Beginning April 1, 2026, Greece will require all rent payments to be made through a bank account registered in the property owner’s name, according to tovima.com. The regulation, introduced under Law 5264/2024, strengthens earlier rules mandating electronic payments and is designed to improve transparency in the rental sector.
Under the new framework, landlords must register their bank account (IBAN) with the Independent Authority for Public Revenue (AADE) using a designated online platform. Rent paid to accounts belonging to third parties – including relatives, attorneys or property managers – will not be accepted.

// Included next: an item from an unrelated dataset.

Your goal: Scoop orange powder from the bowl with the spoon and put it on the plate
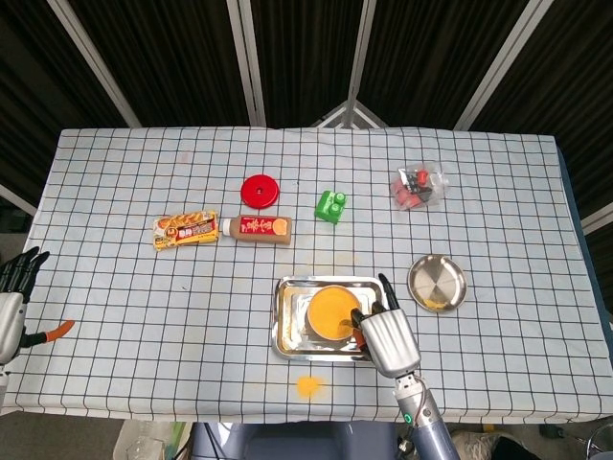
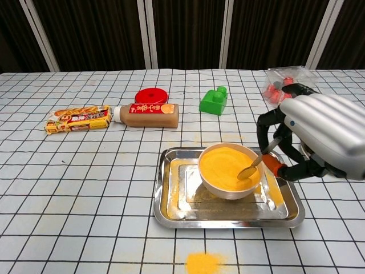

If the account is joint, the owner’s name must appear first. In cases where a property has multiple landlords, each co-owner must declare a separate IBAN to receive their respective share of the rent.
Noncompliance comes with significant financial penalties. Landlords who do not follow the new system will forfeit the 5% tax deduction on rental income. Tenants who fail to pay rent via bank transfer will not qualify for housing assistance programs, including a new yearly rent subsidy of up to €800.
Businesses are also affected. Companies that pay rent outside the banking system will be unable to list it as a deductible expense, increasing their taxable income. For example, a firm paying €700 per month in rent could lose €8,400 in annual deductions if payments are not made through a registered bank account.
Officials say the reform aims to curb undeclared transactions, modernize rental practices and ensure housing benefits and tax breaks are properly monitored.